II – Enjeux qui entourent le concept de risque social
Se prémunir contre le risque social, suppose de mettre en œuvre des mécanismes de protection qui répondent à leur définition (A), mais au-delà de la protection légitime et permanente du travailleur et de sa famille, apparaît au début de ce siècle un élargissement de ces derniers au concept de besoin, ce qui occasionne désormais une prise en charge spécifique (B).
A – Mise en œuvre des mécanismes de protection des risques sociaux issus de l’activité professionnelle
La création en Allemagne d’un code des assurances sociales en 1911 marque les débuts de la mise en place d’un système d’assurance sociale né à l’initiative du Chancelier Bismarck afin de permettre aux ouvriers de l’industrie ne dépassant pas un certain niveau de revenu de voir leur gain économique protégé en cas de maladie, d’accident du travail ou de vieillesse.
Le risque social identifié à la notion de risque professionnel permet par cette mesure obligatoire de disposer de la solidarité entre ouvriers de la même branche d’activité.
Cette qualification du risque est d’importance, car dans la France de la révolution industrielle, elle va donner lieu à la loi du 09/04/1898 qui tend à encadrer les conséquences des accidents du travail et à envisager pour la première fois l’activité professionnelle comme un risque autonome devant faire l’objet d’une protection spécifique.
La loi fut ainsi qualifiée de sociale, car elle instaura un droit nouveau, l’automaticité de la reconnaissance du risque professionnel d’où naît la responsabilité de l’employeur en raison du lien de subordination qui le lie à son employé ;
Après, la première guerre mondiale, l’idée se développe de généraliser cette sécurité sociale pour tous, mais c’est surtout à la suite du rapport de Beveridge en 1942 que le concept de risque social va évoluer et être fécond.
B – Evolution du concept de risque social et prise en charge spécifique
A la différence du système de l’assurance sociale obligatoire de Bismarck, le plan Beveridge de 1942 vise à éradiquer la pauvreté, car, de nouveaux risques sociaux ont été identifiés dans nos sociétés modernes, ils appellent dès lors à une prise en charge spécifique.
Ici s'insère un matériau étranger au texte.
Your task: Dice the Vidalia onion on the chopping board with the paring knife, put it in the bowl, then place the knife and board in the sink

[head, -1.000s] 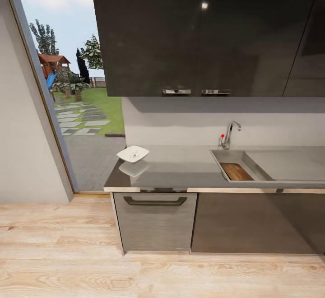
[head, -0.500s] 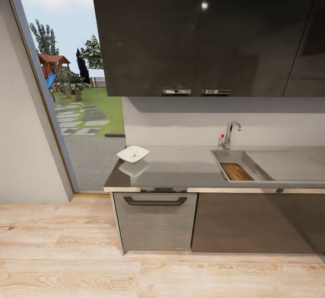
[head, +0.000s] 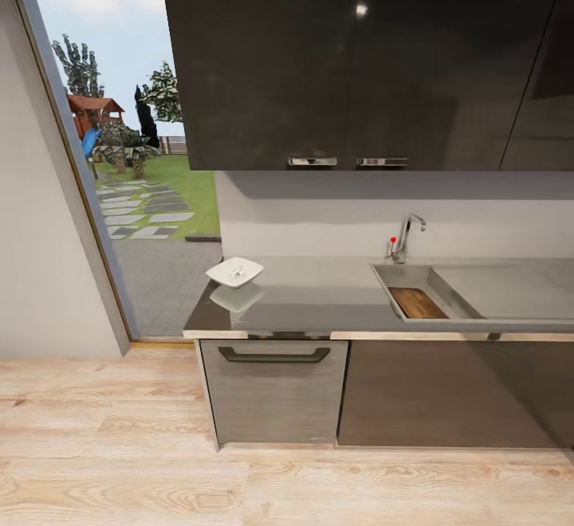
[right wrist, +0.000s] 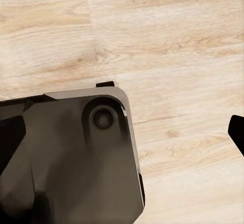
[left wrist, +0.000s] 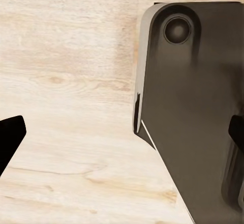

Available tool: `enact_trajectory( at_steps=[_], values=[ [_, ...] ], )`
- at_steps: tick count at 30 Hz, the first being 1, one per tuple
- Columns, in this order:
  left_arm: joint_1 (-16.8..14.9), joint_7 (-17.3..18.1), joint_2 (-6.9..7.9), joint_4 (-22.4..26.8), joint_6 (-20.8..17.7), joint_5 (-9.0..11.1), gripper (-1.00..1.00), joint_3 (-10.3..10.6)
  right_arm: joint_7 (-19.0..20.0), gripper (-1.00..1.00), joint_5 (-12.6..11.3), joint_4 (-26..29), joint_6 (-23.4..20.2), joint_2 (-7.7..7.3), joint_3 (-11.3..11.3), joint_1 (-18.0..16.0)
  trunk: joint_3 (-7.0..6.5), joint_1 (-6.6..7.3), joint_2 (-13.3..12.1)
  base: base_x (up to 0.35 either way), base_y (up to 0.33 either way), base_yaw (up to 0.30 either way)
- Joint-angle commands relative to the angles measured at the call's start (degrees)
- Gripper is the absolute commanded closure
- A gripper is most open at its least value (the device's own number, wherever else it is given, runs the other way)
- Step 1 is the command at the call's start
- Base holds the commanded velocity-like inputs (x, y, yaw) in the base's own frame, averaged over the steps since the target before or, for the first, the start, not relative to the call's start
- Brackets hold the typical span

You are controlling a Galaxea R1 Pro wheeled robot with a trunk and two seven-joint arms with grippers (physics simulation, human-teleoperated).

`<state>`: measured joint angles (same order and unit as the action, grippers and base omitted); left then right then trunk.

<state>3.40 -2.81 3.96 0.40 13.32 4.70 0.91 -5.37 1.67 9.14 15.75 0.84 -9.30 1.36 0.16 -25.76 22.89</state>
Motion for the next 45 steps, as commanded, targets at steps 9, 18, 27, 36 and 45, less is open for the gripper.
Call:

En effet, l’éloignement de l’emploi d’un nombre conséquent d’individus en raison de la désindustrialisation de nos sociétés ne permet plus d’ouvrir des droits auprès des mécanismes traditionnels de protection, tel que la sécurité sociale.
Par ailleurs, le déficit chronique de cette institution a conduit à favoriser le développement d’autres formes de solidarité.
La notion de besoin apparaît alors avec son corollaire, le concept d’assistance qui chez Beveridge va prendre la forme d’une allocation universelle et uniforme gérée par un système autonome.
En France, l’aide sociale a remplacé l’assistance aux pauvres et se différencie de l’assurance sociale par le fait que ces droits ne sont pas ouverts, mais au contraire, ils sont l’objet d’une solidarité collective qui ne donne pas lieu à contrepartie.
Ces droits sont par ailleurs subsidiaires, c’est-à-dire qu’ils ne sont conférés à leur titulaire qu’après épuisement des formes traditionnelles de solidarité.
L’analyse du concept de risque social montre qu’au-delà de la protection naturelle et solidaire à laquelle le salarié peut avoir légitimement droit est apparu un besoin croissant de sécurité au sein de nos sociétés contemporaines qui au fur et à mesure qu’il s’est développé, c’est insidieusement immiscé dans la nature de l’individu pour le placer dans une position d’insécurité permanente, ce qui fait dire à R.CASTEL, que « paradoxalement, être protégé, c’est être menacé ».